The Somerset-based company, which was founded in 1978, is the focus of investment by the new owner of its parent company, Liberation Group. It is aiming to grow its pub estate to 100 sites over the next three to five years and establish its name as the regional brewer for the West Country.
Brand marketing manager Emmy Webster, who has spent the last 10 months formulating the strategy, hopes the rebrand will appeal to a new audience – without alienating Butcombe’s existing loyal following.
“Our research project gave us a sense that Butcombe has become a staple part of people’s lives, and they pass that on to their friends and children. They also appreciate the quality and consistency which makes it easy to recommend.
“So the brand has always been relevant and to a large extent we need to keep doing what we’ve been doing for the last 40 years. We can assure our customers nothing’s really going to change. We’re not going to alienate anyone. But we can make the brand more fun and help it appeal to a new audience.”
She said Butcombe had been encouraged by the rise of craft beer.
“The idea of ‘craft’ is pulling younger people and women especially into the beer market, and that’s opened up an opportunity for cask. But these people are more promiscuous drinkers so we need to give them more options.”
To that end, alongside Butcombe’s core range of cask beers – Original, Gold and the pale ale Rare Breed – the brewer now offers a range of products in 50-litre kegs.
Served from individually designed, free-standing fonts, Blonde (4.5% abv) and Bohemia Pilsner (4.7%) are new recipes specially designed to appeal to a younger market, while Goram ‘Avon Pale Ale’ (5%), named after a giant of Bristol legend, is a rebrand of Brunel Atlantic IPA with ‘added personality’.
While the growing managed estate will be the primary focus – “it’s our shop window,” said Webster – a new member of the wholesale team will help drive distribution further afield, and the beers will also have a presence in Punch Taverns, J D Wetherspoon and the Carlsberg UK portfolio.

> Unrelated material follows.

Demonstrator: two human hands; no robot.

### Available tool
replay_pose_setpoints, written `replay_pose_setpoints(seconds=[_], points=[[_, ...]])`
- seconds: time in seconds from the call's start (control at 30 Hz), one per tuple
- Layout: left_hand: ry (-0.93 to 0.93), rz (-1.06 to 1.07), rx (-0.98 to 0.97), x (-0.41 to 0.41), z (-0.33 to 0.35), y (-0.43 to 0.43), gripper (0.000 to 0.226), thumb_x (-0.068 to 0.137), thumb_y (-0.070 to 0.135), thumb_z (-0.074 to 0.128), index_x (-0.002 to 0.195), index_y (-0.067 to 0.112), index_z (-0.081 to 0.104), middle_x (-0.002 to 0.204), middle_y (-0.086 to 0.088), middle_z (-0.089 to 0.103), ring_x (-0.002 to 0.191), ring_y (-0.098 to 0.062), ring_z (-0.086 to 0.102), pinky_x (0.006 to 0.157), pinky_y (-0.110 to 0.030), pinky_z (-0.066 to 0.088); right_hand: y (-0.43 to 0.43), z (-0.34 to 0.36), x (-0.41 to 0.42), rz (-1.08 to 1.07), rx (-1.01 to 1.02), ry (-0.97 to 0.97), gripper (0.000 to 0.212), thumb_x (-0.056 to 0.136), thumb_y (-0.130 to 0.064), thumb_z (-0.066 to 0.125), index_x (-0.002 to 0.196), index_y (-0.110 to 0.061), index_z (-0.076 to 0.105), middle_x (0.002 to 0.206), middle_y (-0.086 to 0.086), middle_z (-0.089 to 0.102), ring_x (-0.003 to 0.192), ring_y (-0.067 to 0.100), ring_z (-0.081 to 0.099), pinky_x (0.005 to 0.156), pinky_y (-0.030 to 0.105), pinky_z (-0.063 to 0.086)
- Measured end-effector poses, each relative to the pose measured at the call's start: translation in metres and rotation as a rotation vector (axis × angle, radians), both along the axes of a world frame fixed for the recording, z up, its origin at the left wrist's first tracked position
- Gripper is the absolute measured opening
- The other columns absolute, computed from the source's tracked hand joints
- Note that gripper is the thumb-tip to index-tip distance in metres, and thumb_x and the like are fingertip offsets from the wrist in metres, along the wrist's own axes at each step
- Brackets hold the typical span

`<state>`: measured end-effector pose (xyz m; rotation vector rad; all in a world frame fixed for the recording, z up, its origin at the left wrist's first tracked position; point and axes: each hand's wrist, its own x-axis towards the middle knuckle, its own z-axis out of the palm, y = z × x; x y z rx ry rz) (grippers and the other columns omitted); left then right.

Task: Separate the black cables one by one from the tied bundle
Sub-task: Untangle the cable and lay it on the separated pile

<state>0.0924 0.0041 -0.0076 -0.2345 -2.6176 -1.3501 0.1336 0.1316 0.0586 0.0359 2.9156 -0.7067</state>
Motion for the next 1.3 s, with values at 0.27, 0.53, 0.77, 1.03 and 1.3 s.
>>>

Meanwhile, with rather less of a fanfare, Butcombe has launched The 78 Range, 10 seasonal ales inspired by events in the year of the brewery’s birth.
Beginning this month with Union, which marks 1978’s Winter of Discontent strike wave, they go on to commemorate Kate Bush’s debut hit Wuthering Heights, The Hitchhiker’s Guide to the Galaxy, the discovery of a moon orbiting Pluto, Brighton’s nudist beach, the launch of the Space Invaders video game, the year of three popes, the Sex Pistols’ final tour, Geoff Capes’ gold in the Olympic shot-put and ITV’s first Morecambe & Wise Christmas Show.
NOTES: While 39 years is a relatively short length of time in the brewing industry, it’s an impressive lifespan for a craft brewery. The choice of a dinosaur for a logo reflects, says Butcombe, "the bravery it took to start an independent brewery at a time when it was a real risk, way before craft brewing was a lifestyle statement."
Further, the Tyrannosaurus Rex represents "originality with a nod to the past, celebrating Butcombe's traditional brewing heritage".